Comment les souris nous ont permis de soupçonner le rôle de la création de nouvelles connexions dans l'amélioration de la mémoire :
Des souris sont exposées à des décharges émises par une grille de sol électrifiée. Dans les heures qui suivent, elles sont tétanisées de peur si on les replace sur une grille, même sans chocs.

Quelques jours après, elles demeurent en revanche impassibles devant la grille, le souvenir s'est envolé. Commence alors la deuxième partie de l'expérience : Les souris initialement soumises aux chocs par la grille de sol électrifiée sont ensuite séparées en 2 groupes: le premier est placé dans un environnement très stimulant - jeux, caches…- tandis que le second se retrouve dans un environnement non stimulant. Au bout de 4 semaines, les souris sont replacées sur une grille et la plupart du groupe stimulé se retrouve tétanisé, alors que le groupe non stimulé explore placidement l'espace.

Comme si pour le premier groupe, le souvenir n'avait pas disparu. Le poids des cerveaux est resté le même dans les 2 groupes. En revanche, le taux de synaptophysine (protéine indiquant le niveau d'activité et la proportion de nouvelles synapses ) est nettement plus important dans le premier groupe. L'environnement stimulant a fort probablement permis d'enclencher de nouvelles connexions.


                                  SUPER SUPER Monsieur +


Comment les souris nous ont permis d'ouvrir la voie à une nouvelle discipline : l'épigénétique
Les Américains du MIT pensent qu'il n'y a pas que le code génétique lui-même qui compte dans les commandes reçues au sein des cellules.


En effet la très longue molécule d'ADN est enroulée autour de grosses protéines appelées histones.
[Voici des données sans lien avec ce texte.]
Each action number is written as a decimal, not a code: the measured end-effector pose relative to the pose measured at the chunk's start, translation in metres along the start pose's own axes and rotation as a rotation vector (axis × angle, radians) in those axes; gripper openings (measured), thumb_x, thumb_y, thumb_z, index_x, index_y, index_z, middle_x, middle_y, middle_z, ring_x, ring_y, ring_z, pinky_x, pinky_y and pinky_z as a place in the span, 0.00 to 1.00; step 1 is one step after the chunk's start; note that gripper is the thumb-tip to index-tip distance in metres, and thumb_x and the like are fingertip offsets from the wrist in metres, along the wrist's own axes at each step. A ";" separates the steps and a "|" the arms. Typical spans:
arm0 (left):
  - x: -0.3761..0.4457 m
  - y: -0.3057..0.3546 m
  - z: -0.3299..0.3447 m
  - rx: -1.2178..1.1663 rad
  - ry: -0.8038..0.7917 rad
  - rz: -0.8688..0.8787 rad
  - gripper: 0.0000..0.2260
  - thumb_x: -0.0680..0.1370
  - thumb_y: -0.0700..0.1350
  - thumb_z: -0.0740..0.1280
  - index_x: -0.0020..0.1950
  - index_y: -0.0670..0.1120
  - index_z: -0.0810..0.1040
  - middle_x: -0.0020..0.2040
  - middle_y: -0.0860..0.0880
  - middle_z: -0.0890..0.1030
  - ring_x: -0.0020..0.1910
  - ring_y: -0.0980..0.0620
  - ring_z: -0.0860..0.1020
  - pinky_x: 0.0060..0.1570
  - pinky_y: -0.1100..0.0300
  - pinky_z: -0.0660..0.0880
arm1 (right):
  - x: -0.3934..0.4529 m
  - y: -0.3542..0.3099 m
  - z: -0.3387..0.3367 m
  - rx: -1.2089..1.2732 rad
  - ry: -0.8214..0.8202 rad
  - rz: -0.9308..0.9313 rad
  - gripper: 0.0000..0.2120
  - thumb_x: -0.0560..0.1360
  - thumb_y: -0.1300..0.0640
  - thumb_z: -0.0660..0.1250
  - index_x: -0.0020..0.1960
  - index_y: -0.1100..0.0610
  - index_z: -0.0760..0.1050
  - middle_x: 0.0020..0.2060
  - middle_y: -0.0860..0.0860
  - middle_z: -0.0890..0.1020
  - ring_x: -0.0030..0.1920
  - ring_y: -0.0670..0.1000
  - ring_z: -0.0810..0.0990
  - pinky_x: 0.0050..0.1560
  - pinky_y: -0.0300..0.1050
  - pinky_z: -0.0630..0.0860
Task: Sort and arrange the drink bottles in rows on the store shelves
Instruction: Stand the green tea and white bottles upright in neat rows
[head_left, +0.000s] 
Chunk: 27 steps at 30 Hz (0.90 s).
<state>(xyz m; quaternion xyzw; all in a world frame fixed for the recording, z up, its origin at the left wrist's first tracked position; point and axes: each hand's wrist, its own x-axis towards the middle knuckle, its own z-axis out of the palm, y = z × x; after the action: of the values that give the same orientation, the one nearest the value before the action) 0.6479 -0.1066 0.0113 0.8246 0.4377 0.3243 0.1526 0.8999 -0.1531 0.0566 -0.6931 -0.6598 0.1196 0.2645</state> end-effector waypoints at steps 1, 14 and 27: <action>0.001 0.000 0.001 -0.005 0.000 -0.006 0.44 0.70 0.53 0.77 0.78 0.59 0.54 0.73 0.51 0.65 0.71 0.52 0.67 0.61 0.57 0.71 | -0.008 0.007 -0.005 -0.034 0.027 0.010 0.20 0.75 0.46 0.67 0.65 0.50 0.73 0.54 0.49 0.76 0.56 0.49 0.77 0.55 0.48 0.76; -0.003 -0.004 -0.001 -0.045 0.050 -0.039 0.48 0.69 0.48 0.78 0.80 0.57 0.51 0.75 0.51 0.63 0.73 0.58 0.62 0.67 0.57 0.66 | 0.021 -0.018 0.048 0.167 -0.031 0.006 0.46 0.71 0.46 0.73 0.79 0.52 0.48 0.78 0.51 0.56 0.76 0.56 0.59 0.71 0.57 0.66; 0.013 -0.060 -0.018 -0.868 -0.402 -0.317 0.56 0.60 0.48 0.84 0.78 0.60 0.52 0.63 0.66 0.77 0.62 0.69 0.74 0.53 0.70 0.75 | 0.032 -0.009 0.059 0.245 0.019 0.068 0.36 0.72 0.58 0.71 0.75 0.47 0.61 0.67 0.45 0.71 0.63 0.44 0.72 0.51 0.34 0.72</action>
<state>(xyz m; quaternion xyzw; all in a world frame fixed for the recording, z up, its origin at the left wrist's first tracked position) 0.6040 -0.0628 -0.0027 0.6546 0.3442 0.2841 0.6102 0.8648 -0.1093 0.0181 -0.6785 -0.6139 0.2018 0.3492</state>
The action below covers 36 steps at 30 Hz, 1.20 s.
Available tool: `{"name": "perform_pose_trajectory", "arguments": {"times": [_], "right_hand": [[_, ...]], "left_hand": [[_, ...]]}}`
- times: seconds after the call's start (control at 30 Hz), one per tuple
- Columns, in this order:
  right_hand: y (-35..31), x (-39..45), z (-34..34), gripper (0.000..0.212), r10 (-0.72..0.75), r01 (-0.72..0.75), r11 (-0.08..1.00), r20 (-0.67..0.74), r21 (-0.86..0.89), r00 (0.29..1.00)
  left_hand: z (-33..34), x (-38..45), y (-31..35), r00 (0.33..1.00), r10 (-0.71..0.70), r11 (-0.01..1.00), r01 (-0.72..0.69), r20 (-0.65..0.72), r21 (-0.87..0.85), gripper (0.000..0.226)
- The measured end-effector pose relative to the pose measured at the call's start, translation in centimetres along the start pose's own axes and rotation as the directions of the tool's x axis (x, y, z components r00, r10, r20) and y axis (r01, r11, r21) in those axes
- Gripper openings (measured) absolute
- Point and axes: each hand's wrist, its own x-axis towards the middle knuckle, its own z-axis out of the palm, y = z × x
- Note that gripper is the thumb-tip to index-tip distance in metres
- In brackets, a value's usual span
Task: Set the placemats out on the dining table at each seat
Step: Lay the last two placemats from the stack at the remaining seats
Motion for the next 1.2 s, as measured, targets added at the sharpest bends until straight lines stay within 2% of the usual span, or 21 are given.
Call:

Si un tronçon d'ADN se trouve fortement lié aux histones, ou dans un repli, il ne pourra être en contact avec la machinerie biologique (ribosomes, ARN …) et restera silencieux. Cette nouvelle branche de la science s'intéressant aux modifications qui apparaissent sans provoquer de changements dans l'enchaînement des acides s'appelle l'épigénétique.

Un résultat étonnant : pour modifier l'attachement entre les histones et l'ADN, les expérimentateurs injectent quotidiennement aux souris un inhibiteur d'histone déacétylase. Ils obtiennent alors les mêmes résultats qu'avec les souris stimulées.
Si nous vous disons que ces résultats ont été obtenus avec des souris vieillies génétiquement, vous comprendrez pourquoi l'inhibiteur d'histone déacétylase représente un important espoir pour lutter contre les effets du vieillissement sur la mémoire, entre autres. D'après Science & vie - N°1083

4ème piste de mémorisation : Les nouveaux neurones.
Le monde scientifique a longtemps cru que les neurones ne se renouvelaient pas contrairement à toutes les autres cellules du corps humain. Il a longtemps cru que nous disposions de tout notre stock de neurones à la naissance et qu'aucun ne naissait après la vie fœtale. Cette croyance est tombée juste avant la fin du millénaire précédent avec la découverte de deux pouponnières de neurones dans les profondeurs cérébrales : la naissance de neurones, que l'on appelle neurogénèse, a lieu en permanence dans notre cerveau, même adulte; Certes, elle ne compense pas la perte globale de neurones, mais il a été montré que les nouveaux neurones intervenaient dans la fabrication de nouveaux souvenirs. Ils migrent depuis leur lieu de naissance jusque vers les zones de destination de la même manière que les neurones originels pendant la phase fœtale.

                      Monsieur + : vous en dit plus sur la neurogénèse


Béatrice Desgrange, chercheuse de l'Inserm a montré grâce à l'imagerie fonctionnelle que les deux seules zones dont la taille ne diminuait pas avec l'âge étaient celles où avait lieu la neurogénèse à savoir l'hippocampe et le gyrus cingulaire.

Ainsi, pour résumer, quatre grands types de mécanismes constituent les fondements de nos capacités à mémoriser. L'habituation et la sensibilisation sont les plus archaïques. Pour les trois restantes, notons l'importante différence de délai de mise en œuvre : la potentialisation à long terme demande juste quelques millisecondes, alors que les nouvelles connexions ont besoin de plusieurs dizaines de minutes. La mise en place de nouveaux neurones demande, elle, trois semaines au minimum.